• **What this task involves**
An exact copy of all the data is required, with pictures left out.

• **Supplied information**
★ ★ ★ ★ ★

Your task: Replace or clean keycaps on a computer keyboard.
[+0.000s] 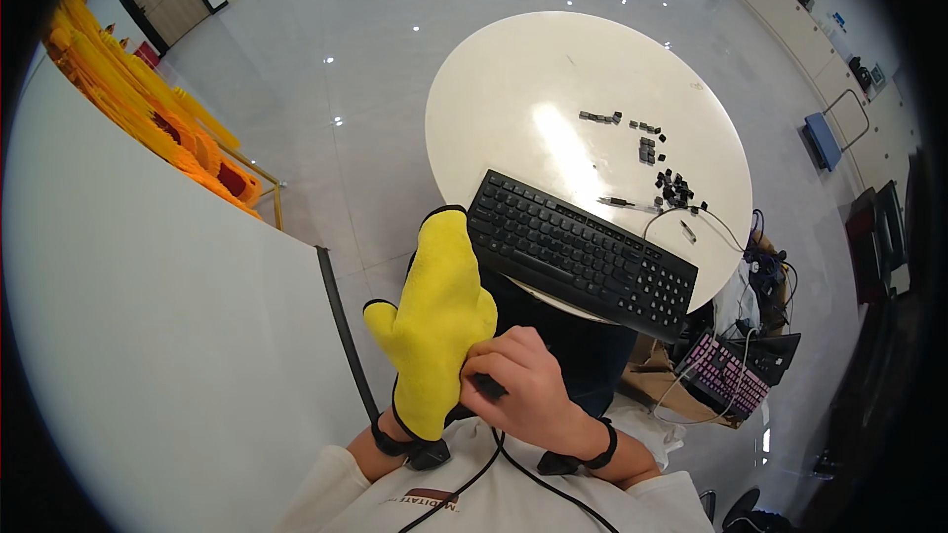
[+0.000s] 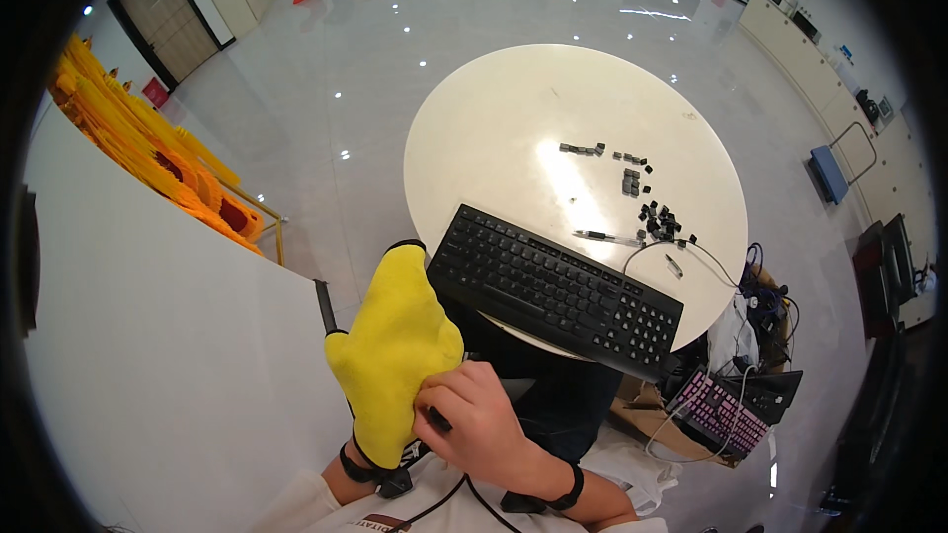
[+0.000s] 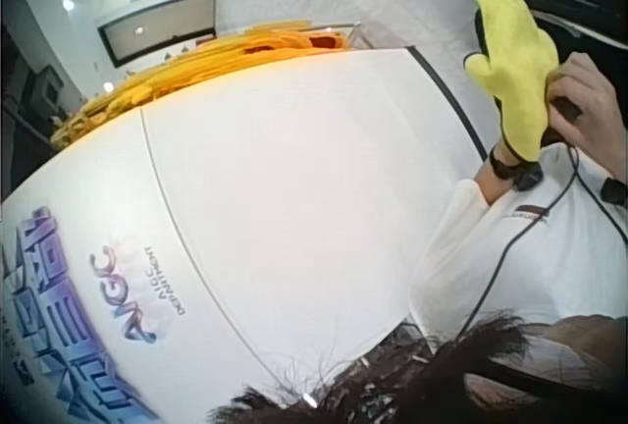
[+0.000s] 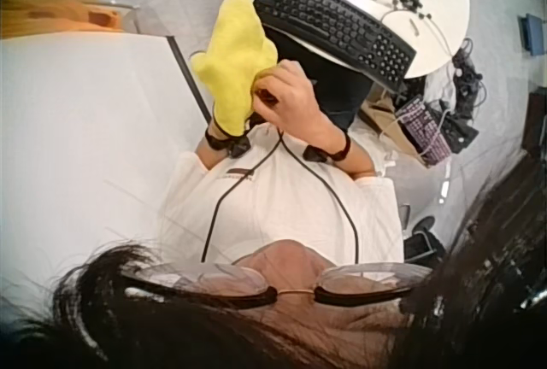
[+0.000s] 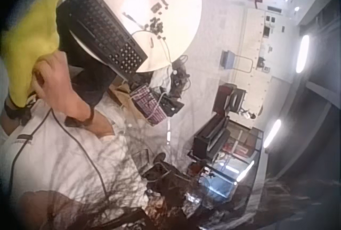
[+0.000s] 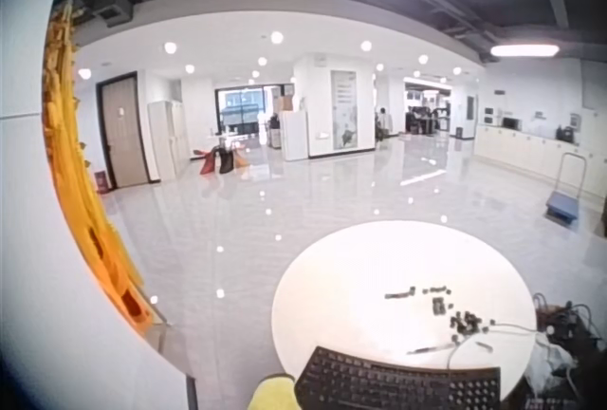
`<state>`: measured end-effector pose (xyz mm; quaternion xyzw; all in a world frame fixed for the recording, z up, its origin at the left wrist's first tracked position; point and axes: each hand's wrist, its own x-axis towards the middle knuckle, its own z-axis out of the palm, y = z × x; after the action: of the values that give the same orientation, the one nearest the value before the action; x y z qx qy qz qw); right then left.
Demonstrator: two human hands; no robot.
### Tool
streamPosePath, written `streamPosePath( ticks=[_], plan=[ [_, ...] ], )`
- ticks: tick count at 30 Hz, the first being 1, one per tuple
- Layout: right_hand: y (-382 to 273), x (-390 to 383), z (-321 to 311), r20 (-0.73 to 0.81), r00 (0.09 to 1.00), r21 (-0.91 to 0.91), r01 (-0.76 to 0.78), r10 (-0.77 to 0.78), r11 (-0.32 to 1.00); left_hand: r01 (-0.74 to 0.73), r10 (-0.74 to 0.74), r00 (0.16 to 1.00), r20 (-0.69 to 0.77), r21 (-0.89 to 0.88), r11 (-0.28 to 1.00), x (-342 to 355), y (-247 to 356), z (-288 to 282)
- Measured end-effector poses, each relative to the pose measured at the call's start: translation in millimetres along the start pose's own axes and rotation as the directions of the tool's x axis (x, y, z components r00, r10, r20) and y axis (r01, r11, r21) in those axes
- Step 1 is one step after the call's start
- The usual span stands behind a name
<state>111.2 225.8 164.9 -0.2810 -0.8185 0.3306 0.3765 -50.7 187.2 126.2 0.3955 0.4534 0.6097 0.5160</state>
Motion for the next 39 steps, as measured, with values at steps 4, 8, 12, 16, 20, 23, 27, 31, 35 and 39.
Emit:
streamPosePath(
  ticks=[4, 8, 12, 16, 20, 23, 27, 31, 35, 39],
  plan=[
    [11, 5, 2, -0.1, 0.995, -0.081, -0.025, 0.016, 0.996, -0.052, 0.047, 0.997, -0.053, -0.099, 0.994, 2, -9, 2],
    [14, 6, -2, -0.073, 0.997, -0.035, -0.04, 0.037, 0.999, -0.111, 0.114, 0.993, 0.04, -0.074, 0.991, -5, 5, 3],
    [5, 2, -3, 0.025, 0.999, 0.054, -0.029, 0.027, 0.998, -0.162, 0.162, 0.979, 0.123, -0.004, 0.987, -7, 8, 0],
    [0, -1, -2, 0.026, 0.999, 0.073, -0.032, 0.03, 0.997, -0.176, 0.154, 0.983, 0.096, 0.285, 0.942, 3, -2, -5],
    [7, 3, 0, -0.056, 0.998, -0.008, -0.021, 0.021, 1.0, -0.188, 0.166, 0.982, 0.09, 0.392, 0.901, 5, -4, -8],
    [11, 5, 1, -0.113, 0.993, -0.049, -0.033, 0.028, 0.998, -0.162, 0.146, 0.986, 0.081, 0.257, 0.953, 0, 1, -6],
    [11, 3, -1, -0.066, 0.998, -0.015, -0.002, 0.001, 1.0, -0.133, 0.123, 0.99, 0.073, 0.152, 0.979, -5, 3, -6],
    [0, -5, 7, 0.002, 0.999, 0.079, 0.051, -0.052, 0.996, -0.107, 0.099, 0.993, 0.064, 0.121, 0.987, -4, 0, -7],
    [-3, -4, 7, -0.016, 0.997, 0.059, 0.08, -0.079, 0.995, -0.086, 0.081, 0.995, 0.063, 0.077, 0.993, -4, -1, -8],
    [5, 6, 2, -0.088, 0.994, 0.022, 0.072, -0.07, 0.997, -0.068, 0.066, 0.996, 0.056, 0.032, 0.997, -7, 0, -6]
  ],
)
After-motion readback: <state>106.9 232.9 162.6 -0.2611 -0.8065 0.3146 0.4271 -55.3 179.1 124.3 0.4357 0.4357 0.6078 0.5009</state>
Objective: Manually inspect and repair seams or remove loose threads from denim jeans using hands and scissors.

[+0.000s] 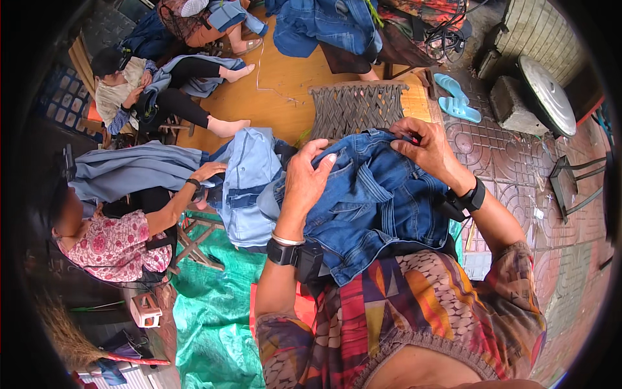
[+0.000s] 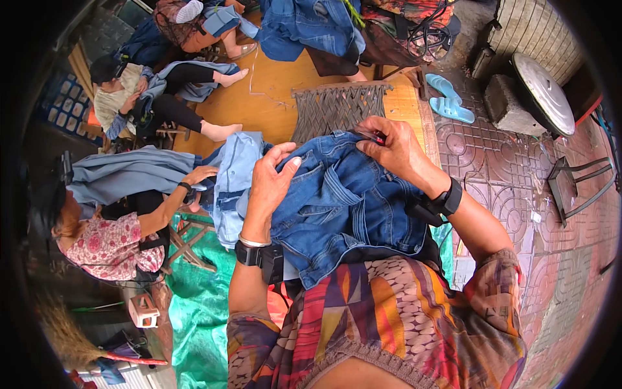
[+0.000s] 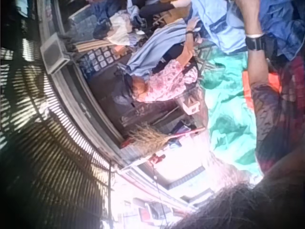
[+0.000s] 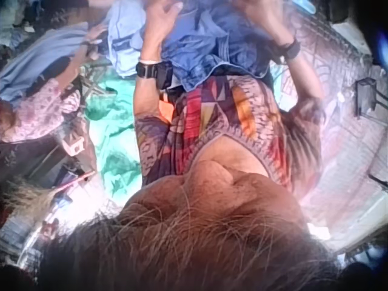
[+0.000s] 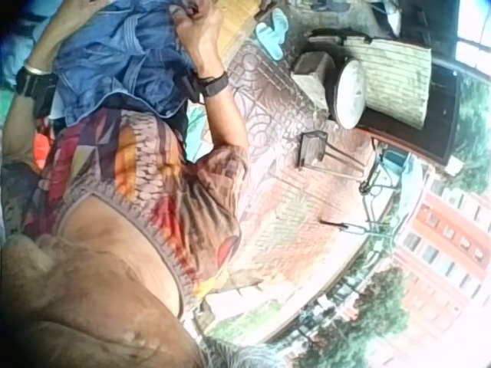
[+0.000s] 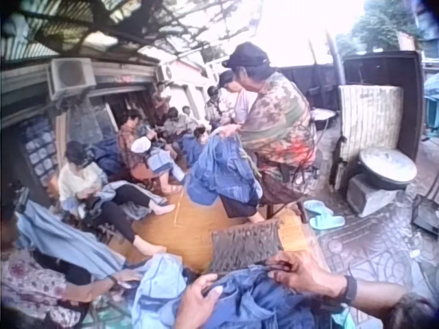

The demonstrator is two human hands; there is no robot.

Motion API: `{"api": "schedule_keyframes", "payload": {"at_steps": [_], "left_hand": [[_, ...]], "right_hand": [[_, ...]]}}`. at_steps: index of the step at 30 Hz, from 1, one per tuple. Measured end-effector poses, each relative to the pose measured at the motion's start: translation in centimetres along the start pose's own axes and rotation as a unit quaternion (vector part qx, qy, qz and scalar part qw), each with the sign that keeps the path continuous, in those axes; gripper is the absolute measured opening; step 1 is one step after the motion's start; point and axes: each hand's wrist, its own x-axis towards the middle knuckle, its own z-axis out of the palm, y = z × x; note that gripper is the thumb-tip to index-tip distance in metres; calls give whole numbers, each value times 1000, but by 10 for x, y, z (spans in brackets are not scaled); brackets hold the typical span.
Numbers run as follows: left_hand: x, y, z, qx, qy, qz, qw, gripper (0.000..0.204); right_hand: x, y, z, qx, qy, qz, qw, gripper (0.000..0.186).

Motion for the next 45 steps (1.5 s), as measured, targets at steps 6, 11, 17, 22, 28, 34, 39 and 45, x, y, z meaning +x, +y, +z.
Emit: {"api": "schedule_keyframes", "payload": {"at_steps": [6,11,17,22,28,34,39,45], "left_hand": [[1,5,2,-31,-9,3,999,25],[1,10,-1,-4,-30,3,1000,19],[-6,14,-7,-276,-83,-57,956,15],[-14,15,-10,-398,-54,-93,911,18],[-13,21,-10,-388,-45,-94,916,19],[-15,13,-6,-402,-43,-119,907,24],[-17,30,-6,-394,-17,-148,907,28],[-12,27,-6,-362,-46,-155,918,31]], "right_hand": [[1,6,5,41,36,-24,998,16],[5,4,4,5,16,-2,1000,13],[9,8,9,9,26,-13,1000,17],[3,-36,-2,-3,45,-35,998,23],[-1,-60,16,-64,25,-180,981,25],[4,-51,31,-103,41,-211,971,23],[7,-50,28,-131,34,-221,966,23],[11,-51,25,-176,23,-245,953,24]]}}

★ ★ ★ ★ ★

• **Written reply**
Your task: Replace or clean keycaps on a computer keyboard.
[+0.000s] 
[+0.000s] 
[+0.000s] 
[+0.000s] 
[+0.000s] 
[+0.000s] 
`<state>`: measured end-effector pose (xyz mm; quaternion xyzw; all in a world frame fixed for the recording, z up, its origin at the left wrist's first tracked position; point and axes: each hand's wrist, its own x-axis towards the middle knuckle, its own z-axis out of the palm, y = z × x; after the action: of the values that give the same orientation, the one nearest the value before the action; x y z qx qy qz qw); right then left.
Demonstrator: two human hands; no robot.
### Tool
streamPosePath, written `streamPosePath( ticks=[_], plan=[ [_, ...] ], )`
- ticks: tick count at 30 Hz, the first being 1, one per tuple
- Layout: right_hand: y (-382 to 273), x (-390 to 383), z (-321 to 311), r20 (-0.73 to 0.81), r00 (0.09 to 1.00), r21 (-0.91 to 0.91), r01 (-0.76 to 0.78), r10 (-0.77 to 0.78), r11 (-0.32 to 1.00); left_hand: r01 (-0.74 to 0.73), r10 (-0.74 to 0.74), r00 (0.16 to 1.00), r20 (-0.69 to 0.77), r21 (-0.89 to 0.88), r11 (-0.28 to 1.00), x (-342 to 355), y (-247 to 356), z (-288 to 282)
- Measured end-effector poses, each relative to the pose measured at the call's start: translation in millimetres along the start pose's own axes and rotation as the directions of the tool's x axis (x, y, z components r00, r10, r20) and y axis (r01, r11, r21) in those axes
- Step 1 is one step after the call's start
- The usual span stands behind a name
<state>111.2 225.8 164.9 -0.2810 -0.8185 0.3306 0.3765 -50.7 187.2 126.2 0.3955 0.4534 0.6097 0.5160</state>
Motion for the next 39 steps, as measured, with values at steps 4, 8, 12, 16, 20, 23, 27, 31, 35 and 39.
Emit:
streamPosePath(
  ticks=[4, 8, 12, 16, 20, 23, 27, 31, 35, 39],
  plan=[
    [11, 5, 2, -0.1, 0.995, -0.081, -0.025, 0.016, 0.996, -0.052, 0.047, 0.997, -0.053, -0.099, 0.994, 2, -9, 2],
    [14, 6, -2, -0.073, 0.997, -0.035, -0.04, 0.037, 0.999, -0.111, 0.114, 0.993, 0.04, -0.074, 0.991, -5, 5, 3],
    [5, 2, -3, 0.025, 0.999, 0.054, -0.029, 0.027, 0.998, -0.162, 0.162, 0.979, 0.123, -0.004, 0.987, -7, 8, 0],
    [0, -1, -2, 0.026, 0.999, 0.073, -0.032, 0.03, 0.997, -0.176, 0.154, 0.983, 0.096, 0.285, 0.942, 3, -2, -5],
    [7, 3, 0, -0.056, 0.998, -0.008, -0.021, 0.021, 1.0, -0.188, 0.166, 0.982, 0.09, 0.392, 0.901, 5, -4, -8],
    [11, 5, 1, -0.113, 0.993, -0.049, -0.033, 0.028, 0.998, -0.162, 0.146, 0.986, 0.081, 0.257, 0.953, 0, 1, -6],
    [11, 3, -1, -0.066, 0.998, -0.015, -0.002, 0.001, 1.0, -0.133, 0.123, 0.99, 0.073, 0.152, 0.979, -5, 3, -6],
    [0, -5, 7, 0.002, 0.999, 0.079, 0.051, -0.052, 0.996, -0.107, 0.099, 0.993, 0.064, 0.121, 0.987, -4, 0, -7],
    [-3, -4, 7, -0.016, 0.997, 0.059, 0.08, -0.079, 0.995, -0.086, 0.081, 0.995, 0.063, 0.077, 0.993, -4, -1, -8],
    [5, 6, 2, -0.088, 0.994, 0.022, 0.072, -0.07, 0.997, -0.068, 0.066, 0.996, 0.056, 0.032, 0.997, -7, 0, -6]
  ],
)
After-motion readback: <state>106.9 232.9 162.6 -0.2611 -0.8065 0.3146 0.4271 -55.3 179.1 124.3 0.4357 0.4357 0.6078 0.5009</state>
Objective: Manually inspect and repair seams or remove loose threads from denim jeans using hands and scissors.

[+0.000s] 
[+0.000s] 
[+0.000s] 
[+0.000s] 
[+0.000s] 
[+0.000s] 

The demonstrator is two human hands; there is no robot.

Motion API: `{"api": "schedule_keyframes", "payload": {"at_steps": [_], "left_hand": [[_, ...]], "right_hand": [[_, ...]]}}`. at_steps: index of the step at 30 Hz, from 1, one per tuple. Measured end-effector poses, each relative to the pose measured at the motion's start: translation in centimetres along the start pose's own axes and rotation as a unit quaternion (vector part qx, qy, qz and scalar part qw), each with the sign that keeps the path continuous, in those axes; gripper is the absolute measured opening; step 1 is one step after the motion's start; point and axes: each hand's wrist, its own x-axis towards the middle knuckle, its own z-axis out of the palm, y = z × x; note that gripper is the thumb-tip to index-tip distance in metres; calls give whole numbers, each value times 1000, but by 10 for x, y, z (spans in brackets are not scaled); brackets hold the typical span.
Numbers run as follows: left_hand: x, y, z, qx, qy, qz, qw, gripper (0.000..0.204); right_hand: x, y, z, qx, qy, qz, qw, gripper (0.000..0.186).

Motion for the next 45 steps (1.5 s), as measured, targets at steps 6, 11, 17, 22, 28, 34, 39 and 45, x, y, z meaning +x, +y, +z.
Emit: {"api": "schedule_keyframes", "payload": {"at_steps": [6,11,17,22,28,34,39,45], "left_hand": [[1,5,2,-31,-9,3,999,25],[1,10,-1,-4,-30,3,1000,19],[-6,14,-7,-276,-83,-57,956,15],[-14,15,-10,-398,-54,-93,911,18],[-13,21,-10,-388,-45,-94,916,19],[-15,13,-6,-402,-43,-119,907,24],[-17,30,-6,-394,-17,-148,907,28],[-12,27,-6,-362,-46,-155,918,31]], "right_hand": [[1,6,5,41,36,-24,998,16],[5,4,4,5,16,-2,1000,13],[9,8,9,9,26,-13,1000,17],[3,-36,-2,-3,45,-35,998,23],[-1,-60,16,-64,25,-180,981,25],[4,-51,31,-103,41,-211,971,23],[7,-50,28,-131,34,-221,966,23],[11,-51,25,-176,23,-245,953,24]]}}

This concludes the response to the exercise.